An advantage of being in Java means it can easily run on virtually any platform. On the flip side Java can be limited by the amount of RAM available, this is the case with weka as it has been programmed with a memory-driven approach, not disk-driven. As data sets get larger and larger more RAM is required to run them. Couple this with Weka not being specifically designed for large data sets means it isn't hard to exceed a 2GB RAM requirement.

Now for the technical part, 32-bit hardware and Operating Systems (x86) can only use up to 2GB RAM per single process, regardless how much the machine actually has. To use more than 2GB RAM per process you need both 64-bit hardware and Operating System (x86_64). Thankfully it is increasingly common to have 64-bit hardware as standard on new purchases.

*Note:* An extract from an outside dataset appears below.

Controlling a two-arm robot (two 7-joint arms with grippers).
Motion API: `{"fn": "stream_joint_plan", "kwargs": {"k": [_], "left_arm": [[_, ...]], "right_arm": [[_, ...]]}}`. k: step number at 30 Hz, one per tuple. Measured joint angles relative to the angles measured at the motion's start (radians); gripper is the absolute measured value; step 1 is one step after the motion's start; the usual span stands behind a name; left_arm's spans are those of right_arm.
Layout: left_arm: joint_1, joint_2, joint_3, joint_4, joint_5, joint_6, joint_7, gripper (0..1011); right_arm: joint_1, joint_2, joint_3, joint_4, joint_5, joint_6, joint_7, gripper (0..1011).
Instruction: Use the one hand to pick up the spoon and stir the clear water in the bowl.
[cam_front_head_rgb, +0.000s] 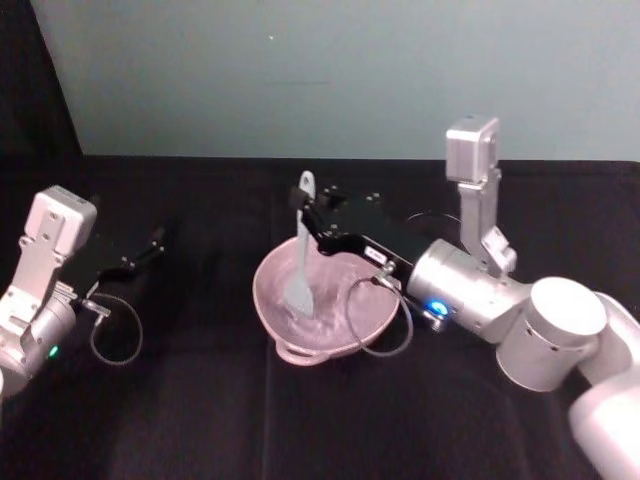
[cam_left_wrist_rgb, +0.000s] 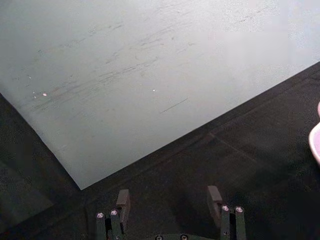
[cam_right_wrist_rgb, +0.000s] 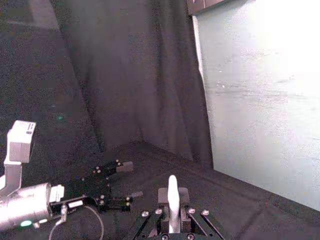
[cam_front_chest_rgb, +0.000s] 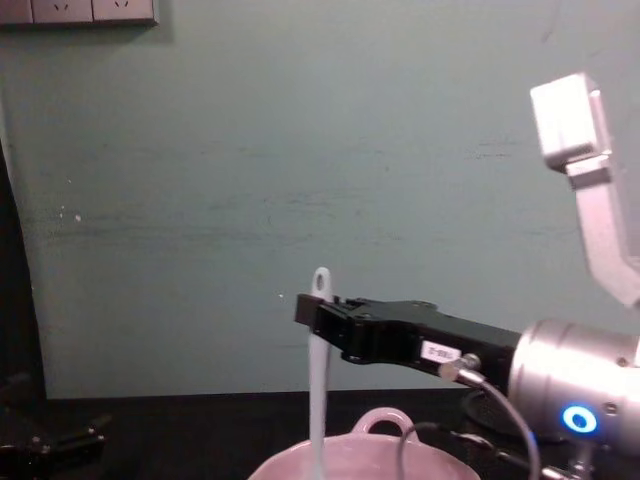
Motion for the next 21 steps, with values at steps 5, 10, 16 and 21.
{"fn": "stream_joint_plan", "kwargs": {"k": [5,10,16,21], "left_arm": [[0.0,0.0,0.0,0.0,0.0,0.0,0.0,1011],[0.0,0.0,0.0,0.0,0.0,0.0,0.0,1011],[0.0,0.0,0.0,0.0,0.0,0.0,0.0,1011],[0.0,0.0,0.0,0.0,0.0,0.0,0.0,1011]], "right_arm": [[0.042,-0.036,-0.013,0.062,0.003,-0.015,0.011,126],[0.089,-0.06,-0.017,0.132,0.001,-0.03,0.019,126],[0.12,-0.064,-0.007,0.178,-0.009,-0.04,0.016,126],[0.127,-0.048,0.022,0.187,-0.016,-0.046,-0.002,126]]}}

However, if you don't have new hardware another solution has recently become available: Weka Online. They allow you to submit Weka tasks from a web interface on to their 64-bit computer cluster (with 2.5-3.5GB RAM available). Alas, as I write this they have disabled submission while they bolster security due to a malicious attack.

Once this service is back it actually offers more than standard Weka, via their CEO framework, see more here. I've not actually tried the service myself, but the idea is certainly appealing.